Were I to have freed myself from my principle of life integration, I might have more easily acquired bread from the marketplace over the years. But I would have been utterly and totally empty inside. Indeed, all attempts to do so (I won’t try to pretend that I haven’t tried it the world’s way), have bereaved me of my motivation entirely.

“I’m doing all of this shit, just for what? Money? Really? All of this suffering just to acquire something I must immediately part ways with — give me fasting in the forest instead. Or let me eat the stones directly.”

As I am coming to terms with these experiences, I see that however difficult it has been to have an integrated life, this is not the mistake to be avoided. Rather, it is part of my ongoing life experiment to forge a way of integrated living that can survive in the broader context of capitalism, which I can do nothing to destroy or stop, and cannot ignore its reality entirely.

I have come to think of it like the attempt to achieve flight. The old saying went that “if man were meant to fly, he’d have been born with wings.”

Yet how much do we owe to those who said “this law of gravity — well, it can’t be broken, but if we understand it well enough, we can bend it to our will. With enough trial and error, we can be airborne as a second nature.”

Were it not for airplanes, I would not know almost any of the people who are in my life. I would never have been able to cover the distances that I have traveled, seen the places that have inspired my best creativity, or come into contact with the people with whom I’ve had the most fulfilling relationships: my husband, my closest friends, my creative collaborators, and hundreds of fascinating characters who have contributed to the formation of my character in one way or another. Living abroad for 15 years, I am grateful that the inventors of airplanes and the engineers who have built modern flight did not see gravity as irreconcilable to their vision.

Likewise, integrated living is a sort of fight against the gravity of human nature and behavior. If we take human behavior at its mean, and treat it as its maximum, it would be pointless to make the attempt. But our mean does not define our potential: it merely illustrates how much we must overcome in order to achieve it.

I have been tempted, to be sure, to give up on the idea. I have thought about how much easier it would be to separate and segregate the spheres of life. Go over there and make a little money. Come back over here to spend it. Take a few pleasures on the cheap, with discounts where they can be found, and content myself with something more ‘normal’.

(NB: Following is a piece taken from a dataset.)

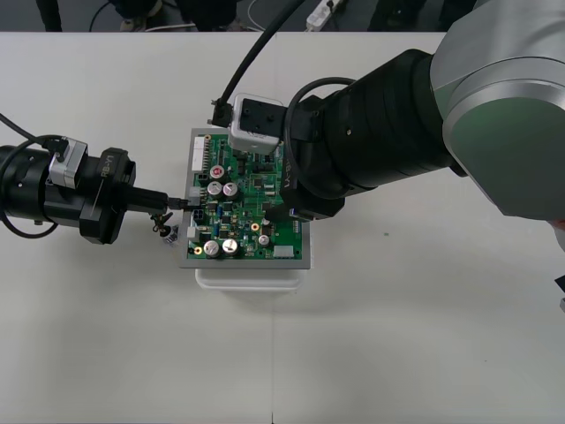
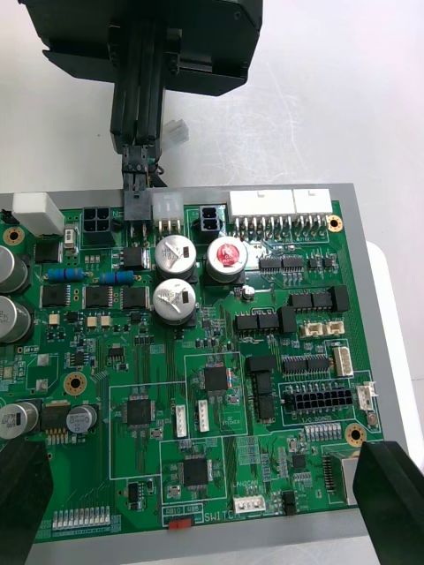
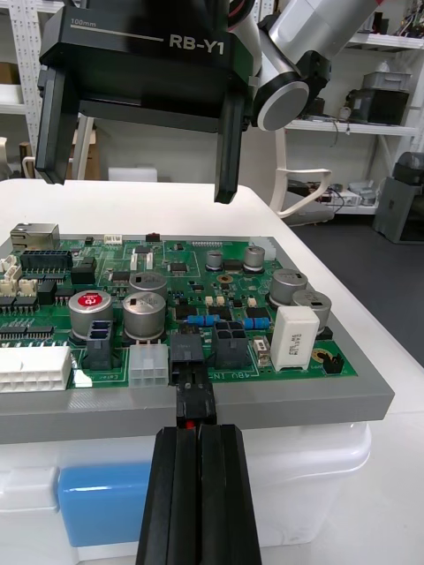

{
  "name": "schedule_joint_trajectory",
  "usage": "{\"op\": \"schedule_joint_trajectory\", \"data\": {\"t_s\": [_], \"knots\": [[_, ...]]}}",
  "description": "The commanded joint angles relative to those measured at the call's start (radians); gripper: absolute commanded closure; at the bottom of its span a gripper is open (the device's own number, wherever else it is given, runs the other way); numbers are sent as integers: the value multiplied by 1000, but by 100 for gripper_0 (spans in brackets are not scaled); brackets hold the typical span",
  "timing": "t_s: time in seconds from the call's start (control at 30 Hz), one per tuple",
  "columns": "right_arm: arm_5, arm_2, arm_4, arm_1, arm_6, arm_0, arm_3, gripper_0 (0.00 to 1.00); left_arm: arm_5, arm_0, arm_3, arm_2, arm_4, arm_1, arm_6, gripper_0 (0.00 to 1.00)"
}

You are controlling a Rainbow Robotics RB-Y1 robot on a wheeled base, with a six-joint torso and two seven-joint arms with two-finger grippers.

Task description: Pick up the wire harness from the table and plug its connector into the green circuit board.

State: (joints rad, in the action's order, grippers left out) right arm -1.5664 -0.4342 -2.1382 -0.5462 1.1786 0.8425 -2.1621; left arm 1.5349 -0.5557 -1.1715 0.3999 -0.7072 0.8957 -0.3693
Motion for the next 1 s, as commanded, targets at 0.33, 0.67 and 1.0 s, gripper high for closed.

But I cannot. I know that the friction caused by integrated life has been the primary source of all of my personal growth. To seek to remove that friction would be to surrender the life of growth for a life of ease — and this I think is the chief cause of physical and psychological aging. Whatever is not growing, is dying. As a believer in and servant of the LORD of Life, I must do what I can to delay death as long as is ethically possible, while accepting that, at the end, death is part of life, and refusing to live in fear of it.

That is the supreme paradox of all Wilderness, the one whose balance in the mind leads to all innovation, growth, as well as joy. Always motivated by either fear or love, it is the latter that leads to the highest heights, even if it must first pass through the lowest of lows.

When his feet are torn and bleeding;
Yet his spirit mounts unheeding...
Blazing newer paths and finds;
When the Force that is Divine leaps to challenge every failure,
And His ardour still is sweet -
And love and hope are burning in the presence of defeat!

Then the devil left Him, and behold, angels came and ministered to Him.